Брат отвечает на рукопожатие. Костюм поприличнее моего, черные волосы коротко подстрижены и аккуратно уложены. Прямо такой хороший мальчик.
— Друзья Касселя — мои друзья.
К кафедре подходит священник и тихо обращается к маме. Не знаю его. Мать никогда не отличалась особой набожностью, но сейчас обнимает его с таким рвением, точно готова немедленно покреститься в первой же попавшейся луже.
Спустя минуту она принимается вопить, перекрикивая безликую фоновую музыку. Что ее взбесило, интересно?
— Его убили! Так им и скажите в своей проповеди! Нет на свете справедливости, так и скажите!
И тут, словно по сигналу, входит Захаров. Поверх костюма накинуто неизменное длинное черное пальто. На булавке для галстука переливается фальшивый Бриллиант Бессмертия. Взгляд холодный и жесткий — не глаза, а стекляшки.
— Поверить не могу: ему хватило наглости сюда явиться, — тихонько говорю я и встаю, но Баррон хватает меня за руку.
Рядом с отцом Лила. Не видел ее с того самого ужасного разговора в Уоллингфорде. Золотистые волосы промокли от дождя, она вся в черном, только на лице необычайно ярко выделяется красная помада.
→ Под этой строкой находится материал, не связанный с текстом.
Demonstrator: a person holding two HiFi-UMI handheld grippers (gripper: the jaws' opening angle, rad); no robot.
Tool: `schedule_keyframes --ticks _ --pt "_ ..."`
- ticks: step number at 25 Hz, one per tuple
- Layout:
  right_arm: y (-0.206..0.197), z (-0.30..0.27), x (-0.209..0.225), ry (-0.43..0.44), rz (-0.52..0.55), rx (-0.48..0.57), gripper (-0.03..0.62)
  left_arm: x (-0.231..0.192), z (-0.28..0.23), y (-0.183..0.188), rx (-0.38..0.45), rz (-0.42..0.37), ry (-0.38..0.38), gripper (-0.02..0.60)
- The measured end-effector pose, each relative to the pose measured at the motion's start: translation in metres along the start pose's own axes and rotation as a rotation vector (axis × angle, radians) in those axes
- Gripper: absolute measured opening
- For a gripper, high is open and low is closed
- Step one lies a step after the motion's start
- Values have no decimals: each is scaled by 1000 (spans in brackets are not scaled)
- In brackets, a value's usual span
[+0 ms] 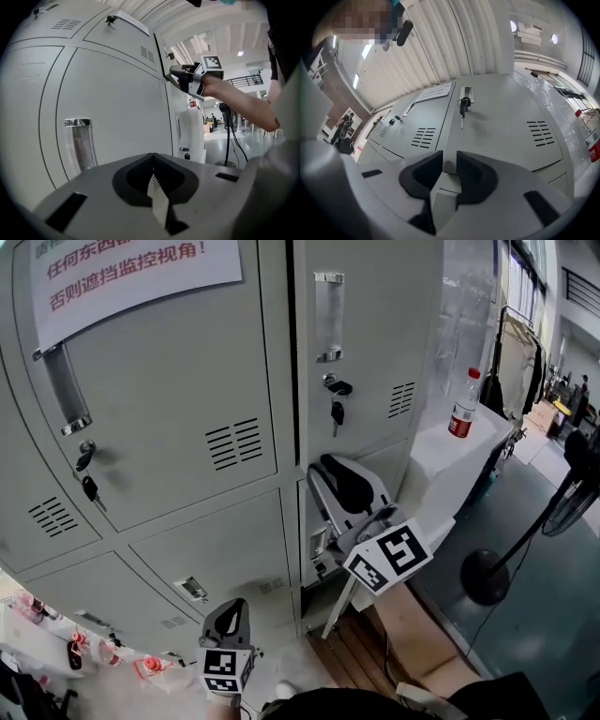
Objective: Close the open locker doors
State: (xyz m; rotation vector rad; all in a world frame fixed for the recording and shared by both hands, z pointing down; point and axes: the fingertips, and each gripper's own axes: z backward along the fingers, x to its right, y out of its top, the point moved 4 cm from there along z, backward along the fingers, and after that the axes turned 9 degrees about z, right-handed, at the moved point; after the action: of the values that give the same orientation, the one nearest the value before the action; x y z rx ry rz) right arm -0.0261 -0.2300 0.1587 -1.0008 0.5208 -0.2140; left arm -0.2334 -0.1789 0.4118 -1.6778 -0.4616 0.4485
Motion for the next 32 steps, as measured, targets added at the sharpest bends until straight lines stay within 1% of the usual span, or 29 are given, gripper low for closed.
schedule_keyframes --ticks 9,13,15,19,26,28,32 --pt "-13 -21 2 -27 9 -31 87 -12 -8 -8 -25 12 -42 8" --pt "-15 -22 5 -42 6 -24 77 -12 -11 -10 -41 15 -60 8" --pt "-15 -21 5 -41 5 -20 75 -13 -12 -11 -35 14 -59 8" --pt "-15 -20 3 -23 13 -25 77 -9 -15 -13 -55 26 -79 8" --pt "-26 0 6 -24 1 -64 77 4 -25 -13 -54 20 -101 8" --pt "-31 11 7 -28 -2 -85 77 11 -27 -16 -69 25 -117 8" --pt "-45 36 10 -49 -12 -138 77 25 -36 -19 -66 22 -155 8"
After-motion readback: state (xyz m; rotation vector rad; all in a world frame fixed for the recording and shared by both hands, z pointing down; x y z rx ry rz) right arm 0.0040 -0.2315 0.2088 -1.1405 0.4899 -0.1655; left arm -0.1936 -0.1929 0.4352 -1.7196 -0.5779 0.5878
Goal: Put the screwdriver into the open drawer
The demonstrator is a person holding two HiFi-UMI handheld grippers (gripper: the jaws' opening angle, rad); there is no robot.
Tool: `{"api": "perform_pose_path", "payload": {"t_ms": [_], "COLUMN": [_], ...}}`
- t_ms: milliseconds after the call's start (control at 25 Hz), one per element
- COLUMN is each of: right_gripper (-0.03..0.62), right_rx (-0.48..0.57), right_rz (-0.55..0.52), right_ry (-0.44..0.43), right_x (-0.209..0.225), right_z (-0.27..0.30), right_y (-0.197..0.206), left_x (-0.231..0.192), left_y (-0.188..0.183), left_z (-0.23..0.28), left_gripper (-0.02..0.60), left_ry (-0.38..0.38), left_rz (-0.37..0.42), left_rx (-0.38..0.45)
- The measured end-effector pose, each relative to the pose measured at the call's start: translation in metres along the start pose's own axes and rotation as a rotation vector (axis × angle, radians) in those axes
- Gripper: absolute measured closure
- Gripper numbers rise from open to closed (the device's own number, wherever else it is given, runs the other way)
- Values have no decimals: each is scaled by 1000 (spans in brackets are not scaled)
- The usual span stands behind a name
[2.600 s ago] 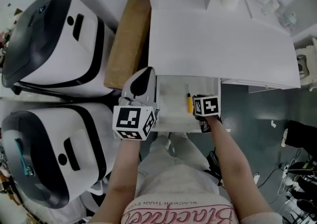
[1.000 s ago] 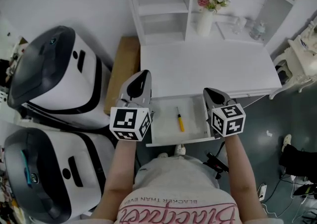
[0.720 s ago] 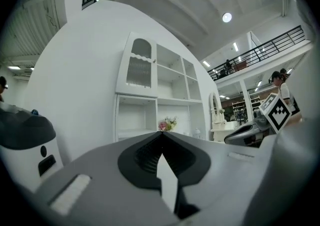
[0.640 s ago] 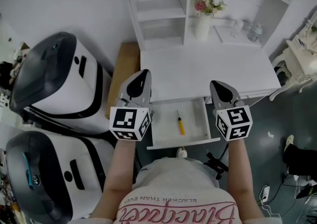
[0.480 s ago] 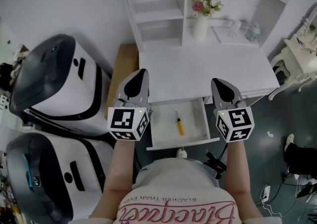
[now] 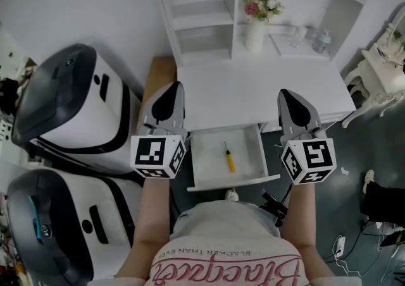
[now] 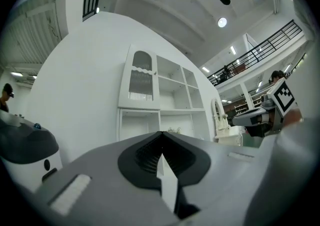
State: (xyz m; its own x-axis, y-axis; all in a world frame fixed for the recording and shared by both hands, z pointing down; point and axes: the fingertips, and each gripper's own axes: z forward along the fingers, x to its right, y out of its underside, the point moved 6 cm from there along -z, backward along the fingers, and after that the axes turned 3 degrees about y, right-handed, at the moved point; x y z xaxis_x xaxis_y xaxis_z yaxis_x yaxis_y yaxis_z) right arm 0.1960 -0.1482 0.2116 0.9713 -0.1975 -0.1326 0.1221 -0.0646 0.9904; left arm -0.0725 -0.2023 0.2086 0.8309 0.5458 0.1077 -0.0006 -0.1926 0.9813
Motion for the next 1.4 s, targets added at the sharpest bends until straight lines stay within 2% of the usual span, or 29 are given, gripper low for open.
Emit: {"api": "perform_pose_path", "payload": {"t_ms": [560,1400], "right_gripper": [592,592], "right_rx": [62,82], "right_rz": [-42,-48], "right_ry": [31,56], "right_x": [0,-1], "right_z": [-6,-10], "right_y": [-29,-33], "left_x": [-8,-5], "left_y": [-22,-38], "left_z": [2,-1], "left_gripper": [566,566], "left_ry": [7,21], "left_rz": [15,43], "left_rx": [61,98]}}
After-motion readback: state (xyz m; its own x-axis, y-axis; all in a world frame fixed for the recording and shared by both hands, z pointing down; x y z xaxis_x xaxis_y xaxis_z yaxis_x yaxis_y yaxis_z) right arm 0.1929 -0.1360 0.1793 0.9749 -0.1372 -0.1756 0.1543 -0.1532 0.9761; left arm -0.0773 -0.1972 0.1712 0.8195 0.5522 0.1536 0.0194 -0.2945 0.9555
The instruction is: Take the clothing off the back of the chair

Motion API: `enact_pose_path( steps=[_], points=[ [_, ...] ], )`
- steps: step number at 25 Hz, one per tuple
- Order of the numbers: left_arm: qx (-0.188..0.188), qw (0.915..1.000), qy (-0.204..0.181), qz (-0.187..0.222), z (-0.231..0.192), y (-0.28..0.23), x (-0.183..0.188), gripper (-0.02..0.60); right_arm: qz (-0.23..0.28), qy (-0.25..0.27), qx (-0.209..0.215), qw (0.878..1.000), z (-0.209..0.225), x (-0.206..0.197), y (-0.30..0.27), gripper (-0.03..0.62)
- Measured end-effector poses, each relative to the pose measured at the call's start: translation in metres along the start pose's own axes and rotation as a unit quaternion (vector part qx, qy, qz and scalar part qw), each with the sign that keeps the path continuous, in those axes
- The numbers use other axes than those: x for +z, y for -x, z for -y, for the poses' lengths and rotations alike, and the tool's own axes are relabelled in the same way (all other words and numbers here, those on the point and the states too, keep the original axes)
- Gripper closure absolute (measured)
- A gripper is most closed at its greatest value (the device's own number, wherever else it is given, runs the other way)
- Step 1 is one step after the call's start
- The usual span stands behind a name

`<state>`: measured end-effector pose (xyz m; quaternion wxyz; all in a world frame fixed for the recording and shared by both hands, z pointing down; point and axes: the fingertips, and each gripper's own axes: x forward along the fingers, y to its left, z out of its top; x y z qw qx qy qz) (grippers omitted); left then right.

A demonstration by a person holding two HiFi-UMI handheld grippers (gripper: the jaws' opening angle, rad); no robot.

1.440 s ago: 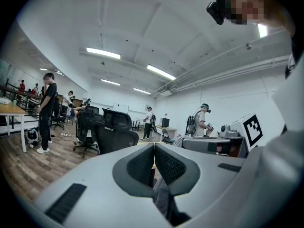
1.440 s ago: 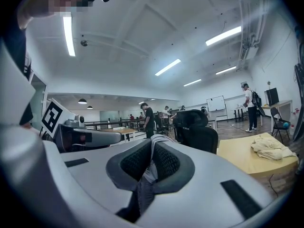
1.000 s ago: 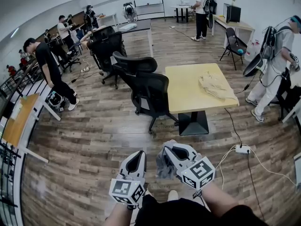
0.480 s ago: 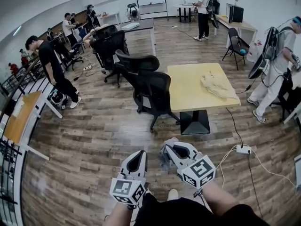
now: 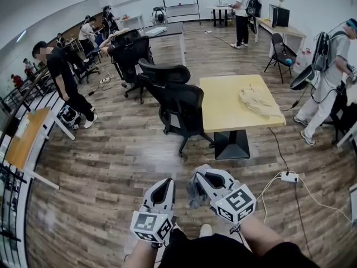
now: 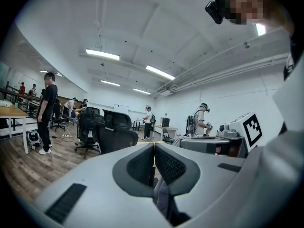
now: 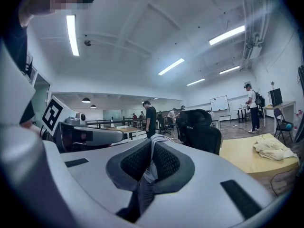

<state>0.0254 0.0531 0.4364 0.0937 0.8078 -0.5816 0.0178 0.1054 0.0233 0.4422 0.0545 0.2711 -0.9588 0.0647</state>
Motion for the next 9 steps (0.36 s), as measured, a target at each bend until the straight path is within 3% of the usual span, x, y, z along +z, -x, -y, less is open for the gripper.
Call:
enact_pose_path(
  steps=[9],
  points=[
    [0.002,1.0000,0.003,0.000,-0.0027,-0.0006,-0.0050,0.563,0.001,0.000,0.000,1.000,0.0012,-0.0034,-0.0025,0.572]
  ],
)
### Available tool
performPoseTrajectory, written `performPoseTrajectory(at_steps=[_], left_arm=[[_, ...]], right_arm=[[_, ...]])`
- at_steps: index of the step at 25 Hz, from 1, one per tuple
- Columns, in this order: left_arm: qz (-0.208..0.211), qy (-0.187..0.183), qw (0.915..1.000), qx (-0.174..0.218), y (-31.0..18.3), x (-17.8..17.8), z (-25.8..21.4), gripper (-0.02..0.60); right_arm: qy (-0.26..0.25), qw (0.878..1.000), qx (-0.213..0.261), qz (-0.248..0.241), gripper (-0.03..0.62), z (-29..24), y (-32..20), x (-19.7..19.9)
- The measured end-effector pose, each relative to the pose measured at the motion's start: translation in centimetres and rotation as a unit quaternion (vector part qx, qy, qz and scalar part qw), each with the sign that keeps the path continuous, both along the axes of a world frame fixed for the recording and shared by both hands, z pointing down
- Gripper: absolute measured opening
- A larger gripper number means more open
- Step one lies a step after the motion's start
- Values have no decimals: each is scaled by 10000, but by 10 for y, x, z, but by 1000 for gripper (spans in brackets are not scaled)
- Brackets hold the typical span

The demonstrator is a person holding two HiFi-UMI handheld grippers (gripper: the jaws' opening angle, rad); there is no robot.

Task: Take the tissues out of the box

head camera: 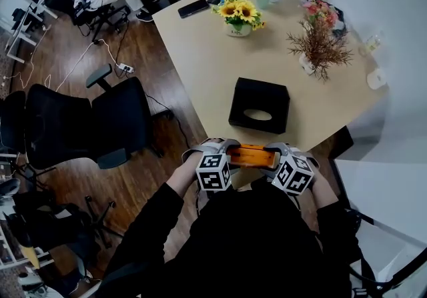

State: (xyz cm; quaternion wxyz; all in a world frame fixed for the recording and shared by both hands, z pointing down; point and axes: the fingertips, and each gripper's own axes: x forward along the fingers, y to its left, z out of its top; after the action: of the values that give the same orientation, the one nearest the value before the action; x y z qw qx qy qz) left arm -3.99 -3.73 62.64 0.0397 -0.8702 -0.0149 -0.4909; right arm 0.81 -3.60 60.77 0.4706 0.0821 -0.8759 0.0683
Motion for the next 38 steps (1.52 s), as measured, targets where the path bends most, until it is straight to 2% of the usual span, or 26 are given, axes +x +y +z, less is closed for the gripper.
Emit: performPoseTrajectory(at_steps=[5,11,16,19,22,23,25,27,30,33,34,36,38], left_arm=[[4,-130,9997,-195,-7,5,25,290],[-125,-52,9992,-364,-13,8,28,295],[-137,-55,9995,-280,-13,7,27,302],[-407,184,9989,-148,-18,4,19,314],[-1091,753,9909,-226,-29,-3,-2,314],[-1377,997,9850,-283,-34,-6,-11,314],[-1985,1532,9671,-429,-43,-14,-30,314],[-2527,2053,9435,-606,-50,-24,-49,314],[-3125,2709,9067,-831,-56,-35,-72,313],[-3647,3213,8703,-797,-61,-42,-96,312],[-3774,3353,8600,-742,-62,-42,-105,311],[-3915,3628,8432,-647,-60,-42,-124,310],[-3990,3906,8267,-696,-57,-41,-142,304]], right_arm=[[-43,9998,-176,104,268,23,-7,5],[-184,9995,-212,156,273,25,-14,8],[-246,9993,-235,153,276,25,-13,9],[-264,9991,-269,197,284,27,-13,9],[-288,9988,-280,265,296,26,-15,10],[-298,9987,-292,277,302,25,-14,10],[-338,9986,-302,283,308,20,-12,11],[-459,9978,-308,359,308,10,-12,12],[-792,9947,-251,599,308,-15,-17,14],[-1151,9890,-36,930,308,-49,-30,17],[-1299,9855,66,1092,305,-62,-36,19],[-1705,9725,285,1564,254,-92,-50,22],[-2271,9464,517,2238,170,-128,-67,27]])
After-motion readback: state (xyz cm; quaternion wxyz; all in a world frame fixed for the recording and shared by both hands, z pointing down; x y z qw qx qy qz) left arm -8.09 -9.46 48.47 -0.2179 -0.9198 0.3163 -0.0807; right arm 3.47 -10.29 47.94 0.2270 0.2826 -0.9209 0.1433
Лила смотрит на меня, а потом замечает Баррона и, сразу же посуровев, усаживается на стул.
— Хорошо бы кто-нибудь унял вон ту мою доченьку. — Дедушка показывает на маму, будто доченек у него не одна, а несколько и можно случайно перепутать. — Даже с улицы слышно.
Не заметил, как он вошел. Дед встряхивает зонтик и неодобрительно хмурится. Я вздыхаю от облегчения: как же здо́рово, что он здесь.
Старик треплет меня по волосам, как маленького.
Священник прокашливается, и все медленно затихают и рассаживаются по местам. Мать все еще рыдает, а чуть позже принимается стенать так громко, что проповеди почти не слышно.